Les employés de PADCO, privés du salaire de juillet, étaient réunis au siège de la Confédération des Travailleurs des Secteurs privé et public (CTSP) à Rose-Hill, pour décider de la marche à suivre. Reaz Chuttoo, leur négociateur, a confirmé que les employés n’ont pas été payés à ce jour pour le mois de juillet en raison du gel par l’Independent Commission Against Corruption (ICAC). Toutefois, des démarches ont été entreprises auprès du ministre du Travail, Soodesh Callichurn, et de l’administrateur, Rajeev Basgeet, pour que l’ICAC demande une variation à la Cour Suprême sur une base humanitaire.

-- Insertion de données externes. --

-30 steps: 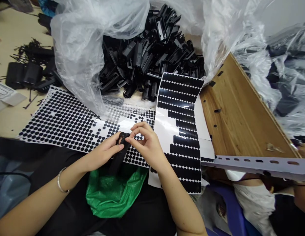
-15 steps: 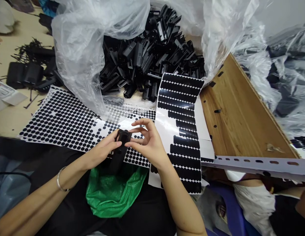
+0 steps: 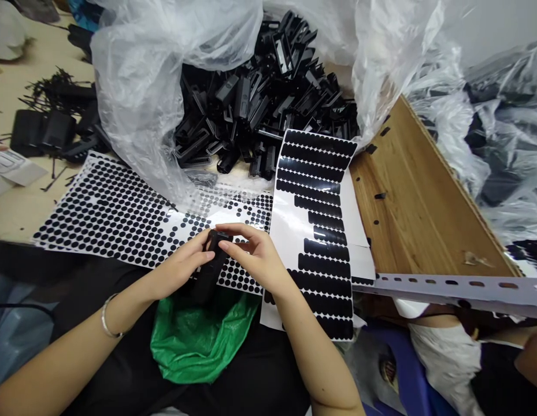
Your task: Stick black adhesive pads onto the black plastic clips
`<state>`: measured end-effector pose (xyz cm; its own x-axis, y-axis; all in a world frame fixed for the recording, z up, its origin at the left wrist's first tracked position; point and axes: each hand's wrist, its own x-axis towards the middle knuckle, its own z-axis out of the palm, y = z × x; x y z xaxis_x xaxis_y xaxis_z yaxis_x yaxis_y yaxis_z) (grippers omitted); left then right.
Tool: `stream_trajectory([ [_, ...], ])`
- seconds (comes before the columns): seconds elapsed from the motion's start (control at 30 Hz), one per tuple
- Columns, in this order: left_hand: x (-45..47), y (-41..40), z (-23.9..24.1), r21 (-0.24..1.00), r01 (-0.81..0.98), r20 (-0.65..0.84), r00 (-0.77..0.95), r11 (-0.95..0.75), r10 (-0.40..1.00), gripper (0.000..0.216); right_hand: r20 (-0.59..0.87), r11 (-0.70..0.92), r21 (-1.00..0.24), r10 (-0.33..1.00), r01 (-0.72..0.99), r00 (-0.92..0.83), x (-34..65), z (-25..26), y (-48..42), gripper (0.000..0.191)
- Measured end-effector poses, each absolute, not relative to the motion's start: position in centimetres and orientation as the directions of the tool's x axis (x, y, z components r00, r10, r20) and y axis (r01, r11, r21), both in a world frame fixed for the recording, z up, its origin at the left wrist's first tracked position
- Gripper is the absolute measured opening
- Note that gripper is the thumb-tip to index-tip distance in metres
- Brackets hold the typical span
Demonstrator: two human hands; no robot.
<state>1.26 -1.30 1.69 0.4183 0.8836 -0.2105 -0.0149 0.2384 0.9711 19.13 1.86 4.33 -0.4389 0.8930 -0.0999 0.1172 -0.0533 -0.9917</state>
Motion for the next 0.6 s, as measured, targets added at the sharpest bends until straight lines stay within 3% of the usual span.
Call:
stream_trajectory([
  [0.13,1.46,-1.31,1.41,0.985,0.041,-0.171,0.407,0.169,0.897,0.028,-0.073,-0.023,-0.993,0.887,0.114,-0.456,19.04,4.1,1.98,0.014],
  [0.33,1.49,-1.32,1.59,0.977,0.162,-0.197,0.42,0.141,0.886,0.023,-0.104,-0.075,-0.994,0.878,0.081,-0.467,19.19,3.96,2.41,0.019],
  [0.6,1.52,-1.17,1.3,0.974,0.177,-0.205,0.42,0.142,0.884,0.023,-0.108,-0.056,-0.99,0.895,0.13,-0.433,18.86,3.7,2.24,0.025],
])
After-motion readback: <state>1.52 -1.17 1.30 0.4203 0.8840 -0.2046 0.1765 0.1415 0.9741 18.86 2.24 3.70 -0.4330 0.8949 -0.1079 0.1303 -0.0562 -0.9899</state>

Reaz Chuttoo n’a pas été tendre envers l’ICAC qui, a-t-il dit, n’a pas pris en considération la situation de ces centaines d’employés de PAD & Co en marge du gel des comptes et des avoirs de la compagnie. « Il faut éviter un drame humain. Non seulement les 450 à 500 employés mauriciens n’ont pas eu de salaires, mais il y a autant de travailleurs étrangers, bangladais et malgaches, qui n’ont pas eu de Meal allowance. Donc, ils n’ont pas à manger », s’insurge-t-il. Et de souhaiter que l’ICAC retienne la leçon, la prochaine fois, avant de demander le gel des comptes d’une compagnie. « Il faut penser aux travailleurs », ajoute-t-il.

Selon Reaz Chuttoo, une demande a ainsi été faite à l’ICAC pour demander une variation à la Cour Suprême, afin que les employés puissent avoir leurs salaires. Les employés ont laissé entendre que la compagnie n’a plus d’argent en banque. Il a indiqué qu’une banque est disposée à financer les salaires de juillet, mais que pour cela, il faut d’abord avoir un ordre d’un juge de la Cour suprême. Au cas où la demande est rejetée par la Cour, il faudra engager une pression politique, dit Reaz Chuttoo, sur une base humanitaire.

L’autre préoccupation concerne les jours où le premier administrateur dit avoir pris contrôle des opérations. Reaz Chuttoo a déclaré que l’actuelle administration ne comptera pas tenir compte de ces jours quand il procèdera au paiement des salaires et qu’il faudra par la suite, entreprendre d’autres démarches.

Certains employés, réunis hier au siège de la CTSP, ont exprimé le souhait que la compagnie leur accorde une compensation sous forme de leurs temps de service pour qu’ils puissent chercher un autre emploi Reaz Chuttoo a affirmé que dans le contexte actuel, la fermeture de la compagnie, qui a déjà des contrats avec certains clients, équivaudra à une catastrophe économique. « La construction n’est pas un secteur en crise. Il faut pouvoir sauver la compagnie et sauver votre emploi », ajoute-t-il. À cela, des employés n’ont pas manqué de lancer la remarque suivante : « Pou les li revinn ankor pou li refer parey ? »

À l’issue de la réunion d’hier, les employés n’ont pas caché leurs inquiétudes par rapport à la situation. Jocelyne, qui travaille sur le chantier depuis neuf ans, avance : « Ce n’est pas facile, on ne sait combien de temps ça va durer. C’est vrai qu’il arrivait de ne pas recevoir le salaire qu’on méritait, mais on ne s’attendait pas à en arriver là. »

Christian, qui compte six années de service, rappelle qu’ils sont tous des pères et mères de famille et qu’ils ont des responsabilités. « Pe al travay toulezour zis pou met prezans », dit-il. Ce qui veut dire également, indique-t-il, qu’il n’aura droit qu’à son salaire de base, soit la moitié de ce qu’il touche habituellement.